Как я жалел, что родился слишком поздно и никогда не испытаю эту жизнь на себе! Во-первых, счастье для всех уже готово. Может быть, не полностью готово, но главное сделано, остаются скучные мелочи. Я мог с удовольствием представить, как строю дом, заливаю фундамент, кладу кирпич, но мысль о штукатурке и обоях была невыносимо скучна. Вот так же и со всеобщим счастьем. Ха-ха! Здесь мы смеялись, понимая, какой же дом на самом деле оказался построен. Но это сейчас, а тогда… И новые земли открыты, думал я, и вряд ли осталось что-то интересное, кроме военных кораблей, но и их обаяние тускнело. Никто сразу не становится командиром, а жизнь матроса далеко не радостна: сплошное подчинение, ни шага по собственной воле. И тюремные главы, игравшие значительную роль в судьбе революционеров, были в наше время неуместны.
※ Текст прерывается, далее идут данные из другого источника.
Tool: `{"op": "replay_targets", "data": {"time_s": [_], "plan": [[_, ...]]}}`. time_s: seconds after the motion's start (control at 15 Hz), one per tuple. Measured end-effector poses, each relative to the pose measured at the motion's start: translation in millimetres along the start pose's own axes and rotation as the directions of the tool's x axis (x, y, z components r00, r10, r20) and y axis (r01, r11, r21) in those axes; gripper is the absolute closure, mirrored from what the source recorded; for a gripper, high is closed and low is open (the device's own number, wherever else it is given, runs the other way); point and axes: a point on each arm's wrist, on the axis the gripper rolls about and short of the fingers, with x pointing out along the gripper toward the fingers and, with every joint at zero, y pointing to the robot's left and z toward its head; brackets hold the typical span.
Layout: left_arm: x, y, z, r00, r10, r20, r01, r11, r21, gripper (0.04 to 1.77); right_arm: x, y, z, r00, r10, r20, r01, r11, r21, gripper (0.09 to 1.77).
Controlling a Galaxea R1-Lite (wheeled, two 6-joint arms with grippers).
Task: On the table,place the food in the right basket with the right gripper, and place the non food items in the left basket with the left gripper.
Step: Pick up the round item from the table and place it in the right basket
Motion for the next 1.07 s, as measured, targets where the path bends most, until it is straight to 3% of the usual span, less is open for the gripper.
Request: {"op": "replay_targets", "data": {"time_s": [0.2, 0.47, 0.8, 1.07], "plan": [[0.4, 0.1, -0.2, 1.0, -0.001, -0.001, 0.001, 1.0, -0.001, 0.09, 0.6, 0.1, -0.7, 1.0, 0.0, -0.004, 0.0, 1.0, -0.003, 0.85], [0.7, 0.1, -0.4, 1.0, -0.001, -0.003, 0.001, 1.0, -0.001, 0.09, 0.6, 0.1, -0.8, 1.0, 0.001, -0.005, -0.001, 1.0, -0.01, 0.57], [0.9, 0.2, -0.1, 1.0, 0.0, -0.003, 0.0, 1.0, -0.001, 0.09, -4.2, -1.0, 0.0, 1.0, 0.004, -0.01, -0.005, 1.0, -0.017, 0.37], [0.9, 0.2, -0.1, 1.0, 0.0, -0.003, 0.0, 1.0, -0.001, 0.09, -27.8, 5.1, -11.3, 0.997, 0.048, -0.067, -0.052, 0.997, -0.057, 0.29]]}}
Я представлял, как огорчатся родители, окажись я вдруг за решёткой. Книжные родители гордились мужеством детей, в крайнем случае ничего не знали об их участи. Мои гордиться не будут! Да и сам я, какими бы перелётными ни были мои ранние годы, слышал порой на улице рассказы о том, что за дивное место – современная тюрьма.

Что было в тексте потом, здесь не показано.